67 chefs d’accusation, 12 ans de fraude

Selon le Crown Prosecution Service (CPS), l’organe de poursuites pénales britannique, les faits s’étalent de mai 2012 à mars 2024. Bush a reconnu 30 infractions pour avoir empêché une inhumation légale et décente, 30 fraudes par fausse déclaration concernant les mêmes défunts, 4 fraudes liées à des foetus (il présentait de fausses cendres à des femmes ayant perdu leur enfant à naître), une fraude couvrant les cendres de 57 personnes entre 2017 et 2024, un chef de commerce frauduleux lié aux plans funéraires, et un vol de dons destinés à 12 associations, dont l’Armée du Salut, Macmillan Cancer Support, la RNLI (sauvetage en mer) et le Dogs Trust.

« Ces charges représentent certaines des violations de confiance les plus graves possibles dans le secteur funéraire », a déclaré Laura Tams, procureure adjointe du CPS. La ligne téléphonique ouverte par la police a reçu plus de 2 000 appels de familles inquiètes. Entre 200 et 240 témoignages de victimes seront présentés lors du prononcé de la peine, prévu le 27 juillet.

Un secteur sans la moindre régulation

Le plus troublant dans cette affaire n’est pas l’homme, mais le système qui lui a permis d’agir pendant douze ans. En Angleterre, au Pays de Galles et en Irlande du Nord, le métier de directeur de pompes funèbres ne fait l’objet d’aucune régulation spécifique. Pas de licence obligatoire, pas d’inspections, pas d’organisme de contrôle. N’importe qui peut ouvrir un funérarium et manipuler des dépouilles sans formation ni supervision.

L’Ecosse a pris les devants : un système d’inspection des services funéraires y existe depuis 2024. Le Parlement de Westminster, lui, n’a toujours pas légiféré. Karen Dry, qui organise des veillées mensuelles devant l’ancien funérarium depuis deux ans, réclame une enquête publique. « S’il y a un Frankenstein sur Hessle Road, il y en a probablement un dans chaque ville », a-t-elle lancé au Guardian.

Un coupable libre jusqu’en juillet

Malgré la gravité des faits, le juge Hilliard a accordé la liberté sous caution à Robert Bush jusqu’au prononcé de la peine. « Tout le monde convient qu’une peine de prison est inévitable dans cette affaire », a-t-il précisé. La décision a provoqué la colère des familles présentes dans la galerie publique. A la sortie du tribunal, certaines l’ont poursuivi dans Chapel Lane en criant : « Tu dois te sentir l’homme le plus chanceux du monde. Pas d’excuses aux familles. Pas de « pardon », pas de tristesse. »

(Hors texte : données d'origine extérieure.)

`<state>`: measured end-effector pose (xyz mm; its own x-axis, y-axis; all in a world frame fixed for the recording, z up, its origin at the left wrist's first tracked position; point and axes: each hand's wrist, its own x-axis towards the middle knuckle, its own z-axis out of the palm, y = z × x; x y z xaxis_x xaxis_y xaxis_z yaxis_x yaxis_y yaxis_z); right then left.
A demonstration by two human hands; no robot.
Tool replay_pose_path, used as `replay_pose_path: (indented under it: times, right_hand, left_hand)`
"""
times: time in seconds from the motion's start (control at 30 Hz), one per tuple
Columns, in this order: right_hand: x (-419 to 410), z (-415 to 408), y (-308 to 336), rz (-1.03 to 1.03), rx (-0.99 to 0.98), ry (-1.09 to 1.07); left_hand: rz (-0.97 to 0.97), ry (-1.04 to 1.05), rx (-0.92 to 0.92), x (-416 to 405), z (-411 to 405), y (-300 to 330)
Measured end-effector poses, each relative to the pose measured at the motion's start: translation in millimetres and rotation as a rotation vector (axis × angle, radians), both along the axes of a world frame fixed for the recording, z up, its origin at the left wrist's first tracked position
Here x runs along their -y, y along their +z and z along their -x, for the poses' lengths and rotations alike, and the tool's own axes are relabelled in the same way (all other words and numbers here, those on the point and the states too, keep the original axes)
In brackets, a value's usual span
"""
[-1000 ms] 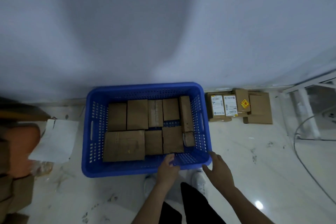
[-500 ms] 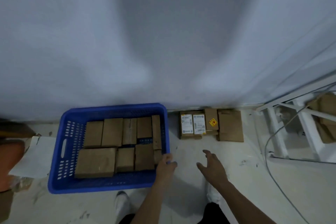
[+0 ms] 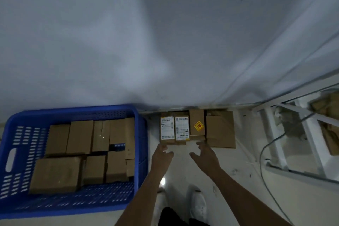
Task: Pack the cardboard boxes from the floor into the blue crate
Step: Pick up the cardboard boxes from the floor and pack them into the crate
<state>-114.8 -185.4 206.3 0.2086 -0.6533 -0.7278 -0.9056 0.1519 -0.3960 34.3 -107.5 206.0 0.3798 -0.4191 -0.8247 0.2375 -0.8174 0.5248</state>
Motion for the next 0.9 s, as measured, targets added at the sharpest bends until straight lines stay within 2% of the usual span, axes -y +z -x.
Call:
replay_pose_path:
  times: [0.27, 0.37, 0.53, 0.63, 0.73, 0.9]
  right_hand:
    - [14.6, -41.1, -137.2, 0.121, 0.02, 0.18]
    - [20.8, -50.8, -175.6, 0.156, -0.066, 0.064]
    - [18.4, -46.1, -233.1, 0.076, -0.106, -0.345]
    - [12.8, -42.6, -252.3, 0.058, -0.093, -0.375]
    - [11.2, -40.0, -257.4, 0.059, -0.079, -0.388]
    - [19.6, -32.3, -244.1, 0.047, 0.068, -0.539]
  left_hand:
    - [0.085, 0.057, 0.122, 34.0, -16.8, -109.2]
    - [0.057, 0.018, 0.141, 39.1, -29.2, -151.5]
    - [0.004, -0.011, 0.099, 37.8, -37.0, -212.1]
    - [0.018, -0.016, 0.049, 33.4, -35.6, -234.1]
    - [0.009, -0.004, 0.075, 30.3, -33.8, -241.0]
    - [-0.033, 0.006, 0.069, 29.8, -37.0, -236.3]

Bush n’a formulé aucune excuse. Il avait initialement plaidé non coupable en octobre 2025 pour les 30 chefs de violation de sépulture, forçant les familles à passer les fêtes de fin d’année dans l’incertitude d’un procès. Il a finalement changé de position ce jeudi, juste avant le début du procès prévu pour octobre 2026.

La peine encourue n’a pas été précisée par le tribunal. Le prononcé, fixé au 27 juillet, devrait durer au moins deux jours compte tenu du nombre de victimes. L’affaire relance un débat qui dépasse les frontières du Royaume-Uni : en France, le secteur funéraire est encadré depuis 1993, mais les contrôles restent rares et les manquements, quand ils existent, difficiles à détecter.